''Immuni'': identikit dell'app guarda-spalle che potrebbe realmente aiutarci

Foto dallo spot realizzato dal ''Sole 24 Ore''

Tracciamenti, privacy, identificazione: pendolo tra scetticismo e affidabilità

MONREALE, 30 aprile – Cerchiamo solo di fare un po' di chiarezza. Se molti (e ragionevoli) dubbi c'erano infatti allo stato ancora embrionale della proposta, oggi – prestando fede a ciò che le istituzioni ci riferiscono – questi non avrebbero motivo di esistere. ''Immuni'' è sicura, non c'è pericolo per i dati personali. Con il decreto legge oggetto di discussione proprio ieri sera in Consiglio dei Ministri, proviamo dunque a conoscerla meglio.

Per prima cosa partiamo da un presupposto importante e che sottovalutare sarebbe un errore: ''Immuni'' – così come più volte affermato dal capo della task force (una delle tante) per la ''fase due'' Vittorio Colao – oltre che ovviamente gratuita, sarà del tutto volontaria. Ciò significa dunque, che chi non desidererà scaricarla sul proprio dispositivo sarà assolutamente libero di dar seguito a questa sua scelta, senza che nessuna sanzione possa essergli in alcun modo imputata. Indiscriminato atto di puro e semplice affidamento al buon senso dei cittadini, quindi. Ma è proprio su questo punto che molti nasi, come sempre, cominciano già a storcersi: come posso sapere di essere entrato in contatto con persone positive al virus se ''Immuni'' non era installata anche sui loro cellulari? Non fa una grinza.

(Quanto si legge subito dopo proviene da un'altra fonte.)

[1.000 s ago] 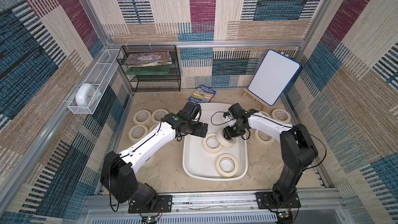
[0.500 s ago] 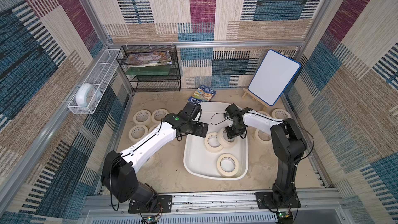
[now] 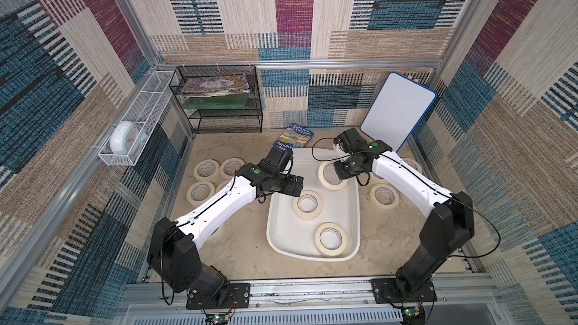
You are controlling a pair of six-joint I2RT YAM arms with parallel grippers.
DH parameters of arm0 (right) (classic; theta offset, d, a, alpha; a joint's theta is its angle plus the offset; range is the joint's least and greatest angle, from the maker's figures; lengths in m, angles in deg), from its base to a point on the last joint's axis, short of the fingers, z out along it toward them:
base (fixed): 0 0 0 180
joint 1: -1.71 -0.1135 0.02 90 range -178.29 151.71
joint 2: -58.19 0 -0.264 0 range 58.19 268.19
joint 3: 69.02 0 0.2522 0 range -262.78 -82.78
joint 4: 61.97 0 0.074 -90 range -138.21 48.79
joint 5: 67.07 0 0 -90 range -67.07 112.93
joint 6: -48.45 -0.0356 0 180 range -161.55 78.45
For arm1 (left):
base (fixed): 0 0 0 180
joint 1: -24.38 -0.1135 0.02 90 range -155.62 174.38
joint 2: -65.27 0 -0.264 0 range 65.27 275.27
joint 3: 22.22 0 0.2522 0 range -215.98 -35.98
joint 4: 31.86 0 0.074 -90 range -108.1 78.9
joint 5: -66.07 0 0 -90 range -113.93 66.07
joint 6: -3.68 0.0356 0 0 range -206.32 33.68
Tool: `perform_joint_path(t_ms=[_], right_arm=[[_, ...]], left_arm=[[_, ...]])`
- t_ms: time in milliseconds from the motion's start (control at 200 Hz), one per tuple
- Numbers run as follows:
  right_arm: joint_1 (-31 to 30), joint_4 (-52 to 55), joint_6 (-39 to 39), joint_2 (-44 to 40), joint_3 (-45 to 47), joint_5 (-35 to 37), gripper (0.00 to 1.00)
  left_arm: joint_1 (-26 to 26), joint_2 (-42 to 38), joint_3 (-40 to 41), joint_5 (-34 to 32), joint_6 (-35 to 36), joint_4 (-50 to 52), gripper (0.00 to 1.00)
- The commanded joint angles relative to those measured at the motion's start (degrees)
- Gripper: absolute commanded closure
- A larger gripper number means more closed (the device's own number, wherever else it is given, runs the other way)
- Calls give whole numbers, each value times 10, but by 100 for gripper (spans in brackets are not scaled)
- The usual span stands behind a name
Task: Take out the art tape in the storage box
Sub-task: Pick up the art tape from the storage box, then place the art tape at the center of the board.
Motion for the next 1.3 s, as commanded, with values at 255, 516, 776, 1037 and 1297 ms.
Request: perform_joint_path(t_ms=[255, 516, 776, 1037, 1297], right_arm=[[274, -2, -82, -231, 240, 29, 100], [499, -30, -88, -185, 272, 18, 100], [658, -87, -103, -174, 297, 6, 100], [679, -80, -106, -88, 308, -28, 100], [684, -72, -108, -32, 311, -39, 100]], left_arm=[[-11, 9, 21, 47, 26, -50, 5], [-18, 20, 25, 80, 52, -67, 5], [-21, 7, 49, 126, 48, -114, 5], [-21, -25, 85, 137, 39, -149, 4], [-21, -50, 98, 132, 36, -156, 4]])
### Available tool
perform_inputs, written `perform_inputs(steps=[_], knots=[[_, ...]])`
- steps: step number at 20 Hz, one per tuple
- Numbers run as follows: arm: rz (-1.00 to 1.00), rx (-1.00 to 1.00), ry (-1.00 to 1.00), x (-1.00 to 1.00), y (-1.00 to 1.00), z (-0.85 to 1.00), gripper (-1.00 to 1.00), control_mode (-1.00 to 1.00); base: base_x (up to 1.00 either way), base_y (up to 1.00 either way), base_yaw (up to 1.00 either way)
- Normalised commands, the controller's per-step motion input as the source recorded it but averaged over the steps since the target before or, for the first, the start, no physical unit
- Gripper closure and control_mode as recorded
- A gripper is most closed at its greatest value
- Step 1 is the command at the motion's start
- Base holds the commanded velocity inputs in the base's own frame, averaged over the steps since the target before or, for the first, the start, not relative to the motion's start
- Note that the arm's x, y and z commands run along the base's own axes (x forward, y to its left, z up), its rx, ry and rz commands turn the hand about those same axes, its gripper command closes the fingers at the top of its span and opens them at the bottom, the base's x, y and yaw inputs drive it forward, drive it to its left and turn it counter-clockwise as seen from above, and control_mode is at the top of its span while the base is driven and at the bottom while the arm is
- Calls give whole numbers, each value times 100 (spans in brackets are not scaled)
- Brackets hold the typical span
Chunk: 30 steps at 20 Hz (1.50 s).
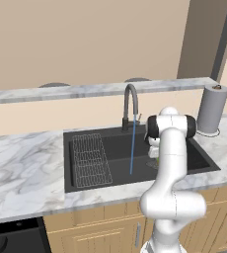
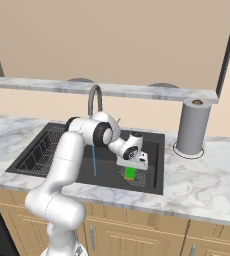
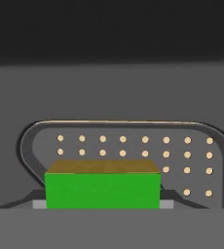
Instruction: Soak the sponge with water for a few seconds and then drop it inside the sink.
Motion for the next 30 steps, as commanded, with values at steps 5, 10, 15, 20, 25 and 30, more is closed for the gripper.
perform_inputs(steps=[5, 10, 15, 20, 25, 30], knots=[[0, 0, 0, 0, 0, 0, 100, -100, 0, 0, 0], [0, 0, 0, 0, 0, 0, -100, -100, 0, 0, 0], [0, 0, 0, 0, 0, 0, -100, -100, 0, 0, 0], [0, 0, 0, 0, 0, 0, -100, -100, 0, 0, 0], [1, 0, -1, -10, 0, 16, -100, -100, 0, 0, 0], [0, 0, -5, -30, 0, 47, -100, -100, 0, 0, 0]])
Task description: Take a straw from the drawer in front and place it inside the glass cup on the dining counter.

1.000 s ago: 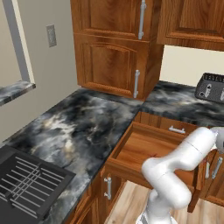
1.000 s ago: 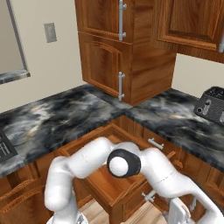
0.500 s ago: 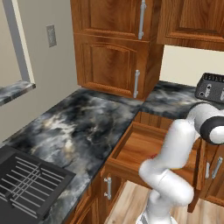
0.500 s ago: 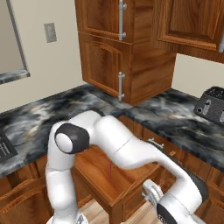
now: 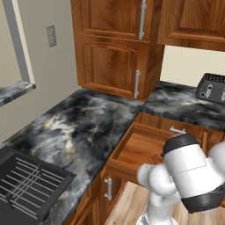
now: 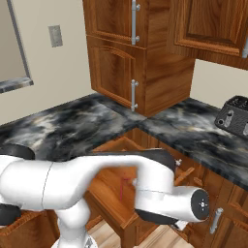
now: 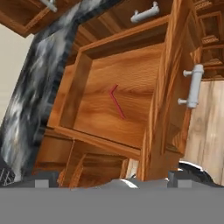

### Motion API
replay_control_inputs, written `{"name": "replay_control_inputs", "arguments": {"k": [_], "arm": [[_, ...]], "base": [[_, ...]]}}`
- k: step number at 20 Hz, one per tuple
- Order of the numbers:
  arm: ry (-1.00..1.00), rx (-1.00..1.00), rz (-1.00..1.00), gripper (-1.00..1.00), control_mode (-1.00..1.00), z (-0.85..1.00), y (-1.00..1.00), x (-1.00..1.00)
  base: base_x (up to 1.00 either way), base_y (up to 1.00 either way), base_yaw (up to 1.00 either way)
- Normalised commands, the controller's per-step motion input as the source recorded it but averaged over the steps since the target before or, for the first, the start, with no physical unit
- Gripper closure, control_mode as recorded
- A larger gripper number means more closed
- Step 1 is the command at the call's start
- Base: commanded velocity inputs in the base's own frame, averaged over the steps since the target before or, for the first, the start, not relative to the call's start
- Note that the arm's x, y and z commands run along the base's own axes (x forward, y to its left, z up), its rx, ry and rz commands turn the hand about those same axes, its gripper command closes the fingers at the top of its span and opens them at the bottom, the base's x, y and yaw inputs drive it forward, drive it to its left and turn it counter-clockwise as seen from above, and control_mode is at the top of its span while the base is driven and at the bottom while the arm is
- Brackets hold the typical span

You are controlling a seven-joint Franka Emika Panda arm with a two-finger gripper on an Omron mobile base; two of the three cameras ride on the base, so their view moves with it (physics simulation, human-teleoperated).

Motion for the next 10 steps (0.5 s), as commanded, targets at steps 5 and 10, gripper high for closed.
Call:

La risposta arriva direttamente dal Ministro dell'Innovazione Paola Pisano che, provando a raddrizzare quegli stessi nasi, ha affermato: “L'app sarà funzionale anche con il 25-30% della popolazione”. Percentuali molto più basse rispetto a quelle paventate qualche settimana fa e allo stesso tempo rassicuranti se si pensa che metà dei cittadini italiani ad oggi sarebbe disposta ad utilizzarla, a dispetto però – bisogna dirlo – di quella fetta di popolazione (guarda caso i più anziani e quindi i più a rischio) che non possiede un telefono di ultima generazione. Per costoro, purtroppo, nessuna ipotesi alternativa è stata ancora presentata. 

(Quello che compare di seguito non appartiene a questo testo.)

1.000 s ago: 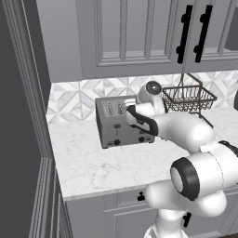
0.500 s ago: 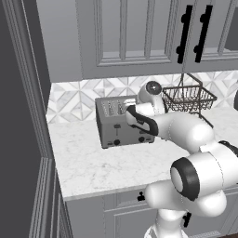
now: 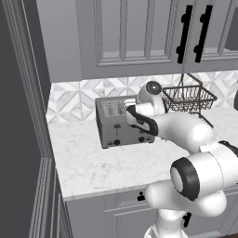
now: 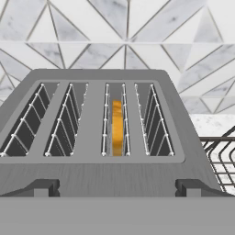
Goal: Start the toaster. Once the lever pops up, take the bread to the plate on the dining counter.
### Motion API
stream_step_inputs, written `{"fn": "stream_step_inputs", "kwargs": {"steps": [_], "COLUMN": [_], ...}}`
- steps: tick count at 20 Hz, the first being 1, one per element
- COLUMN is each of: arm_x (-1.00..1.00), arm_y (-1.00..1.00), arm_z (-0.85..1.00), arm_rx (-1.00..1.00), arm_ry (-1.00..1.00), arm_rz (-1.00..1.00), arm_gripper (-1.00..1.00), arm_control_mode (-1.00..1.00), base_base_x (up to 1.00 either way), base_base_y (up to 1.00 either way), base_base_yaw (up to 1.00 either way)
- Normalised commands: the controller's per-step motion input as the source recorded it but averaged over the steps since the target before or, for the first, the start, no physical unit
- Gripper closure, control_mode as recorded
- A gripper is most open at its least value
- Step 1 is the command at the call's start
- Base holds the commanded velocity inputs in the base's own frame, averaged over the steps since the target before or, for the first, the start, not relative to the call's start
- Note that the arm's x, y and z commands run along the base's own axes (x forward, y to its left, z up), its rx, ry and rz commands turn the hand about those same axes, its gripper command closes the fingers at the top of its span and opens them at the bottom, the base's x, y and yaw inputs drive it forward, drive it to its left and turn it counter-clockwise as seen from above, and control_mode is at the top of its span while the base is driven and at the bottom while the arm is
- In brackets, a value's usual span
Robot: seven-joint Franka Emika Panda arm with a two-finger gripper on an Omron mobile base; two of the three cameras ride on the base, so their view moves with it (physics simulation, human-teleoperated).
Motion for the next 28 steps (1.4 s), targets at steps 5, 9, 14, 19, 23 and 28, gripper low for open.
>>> {"fn": "stream_step_inputs", "kwargs": {"steps": [5,9,14,19,23,28], "arm_x": [0.0,0.0,0.0,0.0,0.0,0.0], "arm_y": [0.0,0.0,0.0,0.0,0.0,0.0], "arm_z": [0.0,0.0,0.0,0.0,0.0,0.0], "arm_rx": [0.0,0.0,0.0,0.0,0.0,0.0], "arm_ry": [0.0,0.0,0.0,0.0,0.0,0.0], "arm_rz": [0.0,0.0,0.0,0.0,0.0,0.0], "arm_gripper": [-1.0,-1.0,-1.0,-1.0,-1.0,-1.0], "arm_control_mode": [-1.0,-1.0,-1.0,-1.0,-1.0,-1.0], "base_base_x": [0.0,0.0,0.0,0.0,0.0,0.0], "base_base_y": [0.0,0.0,0.0,0.0,0.0,0.0], "base_base_yaw": [0.0,0.0,0.0,0.0,0.0,0.0]}}
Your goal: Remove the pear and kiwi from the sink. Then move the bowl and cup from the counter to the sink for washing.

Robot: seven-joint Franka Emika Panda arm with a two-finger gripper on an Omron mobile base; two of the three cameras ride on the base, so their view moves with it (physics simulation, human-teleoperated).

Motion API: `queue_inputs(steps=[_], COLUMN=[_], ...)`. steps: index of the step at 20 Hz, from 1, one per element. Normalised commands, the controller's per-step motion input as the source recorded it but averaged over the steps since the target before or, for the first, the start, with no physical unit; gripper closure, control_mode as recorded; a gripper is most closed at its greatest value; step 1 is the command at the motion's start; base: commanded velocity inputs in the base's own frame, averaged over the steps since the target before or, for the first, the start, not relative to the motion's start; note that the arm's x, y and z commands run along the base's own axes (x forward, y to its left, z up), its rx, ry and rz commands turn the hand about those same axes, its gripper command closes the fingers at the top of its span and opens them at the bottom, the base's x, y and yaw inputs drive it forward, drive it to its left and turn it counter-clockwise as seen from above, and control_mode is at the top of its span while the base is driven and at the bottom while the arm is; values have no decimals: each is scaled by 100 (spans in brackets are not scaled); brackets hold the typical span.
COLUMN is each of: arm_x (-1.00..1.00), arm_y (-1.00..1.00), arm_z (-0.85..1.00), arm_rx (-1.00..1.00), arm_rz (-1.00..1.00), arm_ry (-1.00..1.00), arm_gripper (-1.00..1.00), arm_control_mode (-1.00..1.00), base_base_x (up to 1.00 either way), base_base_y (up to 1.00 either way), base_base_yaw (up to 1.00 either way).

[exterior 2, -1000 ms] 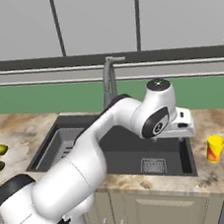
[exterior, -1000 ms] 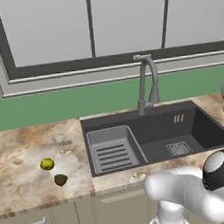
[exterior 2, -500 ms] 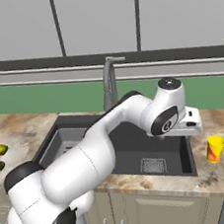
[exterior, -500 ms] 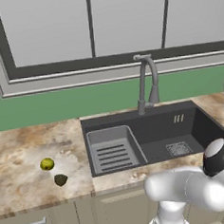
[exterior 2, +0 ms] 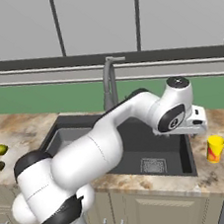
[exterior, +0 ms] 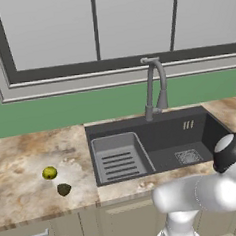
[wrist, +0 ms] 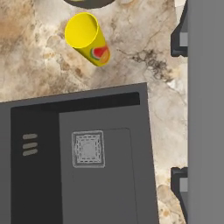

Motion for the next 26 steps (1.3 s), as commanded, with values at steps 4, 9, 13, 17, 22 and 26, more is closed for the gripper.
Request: queue_inputs(steps=[4, 9, 13, 17, 22, 26], arm_x=[14, 14, 15, 19, 21, 25], arm_y=[-17, -19, -18, -15, -16, -19], arm_z=[-11, -15, -14, -14, -13, -13], arm_rx=[0, 0, 0, 0, 0, 0], arm_rz=[2, 0, 0, 0, 0, 0], arm_ry=[0, 0, 0, 1, 2, 5], arm_gripper=[-100, -100, -100, -100, -100, -100], arm_control_mode=[-100, -100, -100, -100, -100, -100], base_base_x=[0, 0, 0, 0, 0, 0], base_base_y=[0, 0, 0, 0, 0, 0], base_base_yaw=[0, 0, 0, 0, 0, 0])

Passiamo però a ciò che più spaventa, al ''demone del ventunesimo secolo'': la privacy. Tante cose sono state dette, molte delle quali elucubrazioni volatili e prive d'ogni certezza. E' chiaro, la prospettiva di affidare totalmente i propri dati personali nelle mani di qualcuno o qualcosa che sta dall'altra parte del display, compilando un archivio immenso di informazioni, non è certamente rassicurante. Dall'intervista rilasciata sempre da Colao al ''Corriere della Sera'' si legge però che l'intero sistema sarà gestito dal Ministero della Salute e che non saranno registrati tutti i contatti dei fruitori dell'applicazione ma solo i codici anonimi delle persone risultate positive e solo nel caso in cui siano costoro a permettere l'utilizzo dei dati.

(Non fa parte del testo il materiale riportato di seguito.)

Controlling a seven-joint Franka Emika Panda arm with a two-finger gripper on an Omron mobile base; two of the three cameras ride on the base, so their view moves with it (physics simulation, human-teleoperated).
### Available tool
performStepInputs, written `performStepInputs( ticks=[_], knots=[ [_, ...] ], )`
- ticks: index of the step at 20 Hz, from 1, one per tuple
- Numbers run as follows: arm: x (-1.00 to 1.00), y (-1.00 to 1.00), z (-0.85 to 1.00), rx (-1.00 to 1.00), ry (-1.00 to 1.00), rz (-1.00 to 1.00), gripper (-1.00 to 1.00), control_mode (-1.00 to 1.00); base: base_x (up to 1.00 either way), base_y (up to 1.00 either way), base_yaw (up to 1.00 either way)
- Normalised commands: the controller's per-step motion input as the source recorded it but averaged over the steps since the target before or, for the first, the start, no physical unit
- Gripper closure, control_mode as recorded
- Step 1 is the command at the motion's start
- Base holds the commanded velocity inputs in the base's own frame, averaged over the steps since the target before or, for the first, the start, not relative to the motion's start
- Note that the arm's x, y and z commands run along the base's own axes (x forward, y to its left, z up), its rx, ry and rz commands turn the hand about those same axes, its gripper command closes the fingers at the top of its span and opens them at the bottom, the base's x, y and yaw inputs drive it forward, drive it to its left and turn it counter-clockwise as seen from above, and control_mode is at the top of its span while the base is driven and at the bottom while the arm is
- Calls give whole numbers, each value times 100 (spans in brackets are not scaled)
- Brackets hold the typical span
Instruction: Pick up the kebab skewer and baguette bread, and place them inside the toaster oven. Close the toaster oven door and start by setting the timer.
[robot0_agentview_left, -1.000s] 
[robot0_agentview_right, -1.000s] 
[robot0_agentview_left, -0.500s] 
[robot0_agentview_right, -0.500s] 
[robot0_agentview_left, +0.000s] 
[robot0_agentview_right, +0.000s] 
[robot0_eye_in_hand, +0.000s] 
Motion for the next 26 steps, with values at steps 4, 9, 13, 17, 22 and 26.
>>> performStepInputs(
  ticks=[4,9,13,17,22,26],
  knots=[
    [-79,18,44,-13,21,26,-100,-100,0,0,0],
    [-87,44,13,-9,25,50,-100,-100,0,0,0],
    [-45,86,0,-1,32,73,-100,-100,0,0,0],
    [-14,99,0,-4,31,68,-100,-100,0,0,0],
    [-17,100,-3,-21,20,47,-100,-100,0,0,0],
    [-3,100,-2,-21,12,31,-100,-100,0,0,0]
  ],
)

Più semplicemente, perché possa funzionare ogni cellulare deve attivare il proprio Bluethooth, generando così un ID temporaneo che entri in  contatto con tutti gli altri dispositivi su cui è presente Immuni. A quel punto, se qualcuno dovesse risultare positivo a un tampone, potrà costui permettere l'utilizzo dei dati al server centrale del Ministero che immediatamente invierà una notifica a tutti quei cellulari che sono per qualche ragione entrati in contatto con quello del soggetto positivo, ma pur sempre mantenendo e rispettando il suo anonimato. Per gli scettici più tenaci, ancora una buona notizia: come indicato nel nuovo decreto in uscita, l'app cesserà di esistere entro il 31 dicembre 2020 (ma anche prima se, come tutti speriamo, l'epidemia dovesse dissolversi in fretta) e tutti i dati degli utenti sarebbero così cancellati.